A library to work with SQL syntax trees in F#. Can be used for:
- Analyzing queries
- Finding performance problems
- Checking permissions
- Rewriting queries
- Optimize poorly written queries
- Add/remove conditions to
WHERE
clause for security, etc
- Generating scripts from modified SQL syntax trees
It covers 100% of TSQL, because it leverages the existing TransactSql.ScriptDom C# library from Microsoft, and is able to convert losslessly* back and forth between Microsofts C# type hierarchy, and a new set of discriminated unions in F#.
*
Stream token positions are excluded, but they can be preserved and mapped back.
Check out the intro blog post for an example of the first two. For script generation, you could check out the tests
Usage of discriminated unions allows leaning on exhaustivity checks to ensure cases your code hasn't handled will yield warnings at compile time, which can make it easier to write correct code, especially if the cases change over time (e.g., new types of sql expressions). Such safety can't be enforced with the open class hierarchy of the base parser library.
The types are also all immutable, which make them safe to pass around, store in global variables, etc. The types in ScriptDom are mutable, so you have to be careful with them.
If you are not concerned with mattern matching, exhaustive handling of all nodes of the AST, or immutability, using the underlying parser library with vistor F# object expressions can result in simpler code. In general, very simple tasks (e.g., find all column references in a query) can usually be handled very well by using ScriptDom.
You can also do part of the work with one, convert the AST using the included (".ToCs / .FromCs) functions, and then use the other (I often end up doing this).
Check docs/tools/build_lib.fsx, this code can serve the same purpose for any other ANTLR generated parser library targetting dotnet.
Install from nuget:
The main output of this project is a class library, but it also has a windows application with some examples and tools to help use the library (and the C# library from Microsoft).
Features:
- Basic usage
- Syntax Builder (similar to Roslyn Quoter
- Table Relationships vizualizer (based on analysing AST of views, procedures, and functions)
-
Q: Why generate only discriminated unions (DUs) with many fields, instead of DUs with a single record value?
- A: In this case, it would result it way too many types, which creates a compiler (and tooling) performance problem.
-
Q: Why not embed token data (e.g., StartToken, EndToken) directly on the objects, like ScriptDom?
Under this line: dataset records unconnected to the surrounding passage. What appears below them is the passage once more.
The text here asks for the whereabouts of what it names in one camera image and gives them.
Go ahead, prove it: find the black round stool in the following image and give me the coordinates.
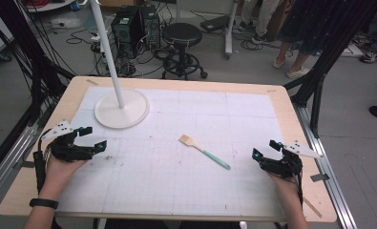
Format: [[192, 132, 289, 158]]
[[160, 22, 209, 81]]

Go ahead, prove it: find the person's right hand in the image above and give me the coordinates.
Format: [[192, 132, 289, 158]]
[[267, 172, 304, 208]]

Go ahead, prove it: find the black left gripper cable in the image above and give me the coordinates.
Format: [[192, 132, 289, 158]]
[[32, 128, 55, 194]]

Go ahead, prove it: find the white lamp stand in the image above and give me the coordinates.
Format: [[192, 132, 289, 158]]
[[86, 0, 151, 130]]

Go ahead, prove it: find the black metal frame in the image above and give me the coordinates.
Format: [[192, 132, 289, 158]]
[[283, 0, 377, 138], [0, 0, 76, 127]]

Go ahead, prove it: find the round white table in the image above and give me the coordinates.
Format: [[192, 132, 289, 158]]
[[26, 0, 77, 13]]

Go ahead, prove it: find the black wristband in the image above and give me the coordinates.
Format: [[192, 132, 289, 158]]
[[29, 198, 60, 211]]

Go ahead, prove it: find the slim black computer tower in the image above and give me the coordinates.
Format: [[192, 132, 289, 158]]
[[140, 4, 162, 51]]

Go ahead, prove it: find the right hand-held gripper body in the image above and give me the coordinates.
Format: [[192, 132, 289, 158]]
[[259, 141, 324, 179]]

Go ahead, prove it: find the brush with teal handle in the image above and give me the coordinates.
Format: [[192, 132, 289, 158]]
[[178, 134, 232, 171]]

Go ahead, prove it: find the thin wooden stick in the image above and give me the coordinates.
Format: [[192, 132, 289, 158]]
[[303, 196, 324, 219]]

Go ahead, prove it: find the large black computer tower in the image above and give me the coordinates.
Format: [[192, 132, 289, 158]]
[[110, 6, 144, 60]]

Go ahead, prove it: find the white stand post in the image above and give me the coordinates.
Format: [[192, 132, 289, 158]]
[[223, 0, 240, 61]]

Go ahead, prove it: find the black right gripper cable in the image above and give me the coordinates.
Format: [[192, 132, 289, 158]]
[[294, 171, 305, 206]]

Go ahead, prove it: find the person's left hand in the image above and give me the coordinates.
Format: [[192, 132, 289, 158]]
[[37, 155, 89, 201]]

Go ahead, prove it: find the flat black case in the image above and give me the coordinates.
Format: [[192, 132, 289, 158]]
[[199, 14, 231, 33]]

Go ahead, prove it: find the white grid mat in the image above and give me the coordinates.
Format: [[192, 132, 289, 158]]
[[53, 86, 287, 219]]

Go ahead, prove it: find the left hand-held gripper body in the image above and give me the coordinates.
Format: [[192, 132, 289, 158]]
[[41, 119, 96, 162]]

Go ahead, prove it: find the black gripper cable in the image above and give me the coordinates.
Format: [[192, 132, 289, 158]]
[[294, 171, 305, 206], [32, 128, 55, 194]]

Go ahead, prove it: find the aluminium rail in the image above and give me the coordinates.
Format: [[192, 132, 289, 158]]
[[0, 122, 40, 208], [294, 104, 359, 229]]
- A: For some use cases, adding that information there would be a step backwards. For example, when doing advanced analysis/rewrites of scripts, you often want to put nodes in maps/sets, compare nodes for equality, etc. All of these use cases would be harmed by also having the token data there. Having a mapping back to the complete mutable C# type gives a lot of additional flexibility not possible with the direct-embed approach too.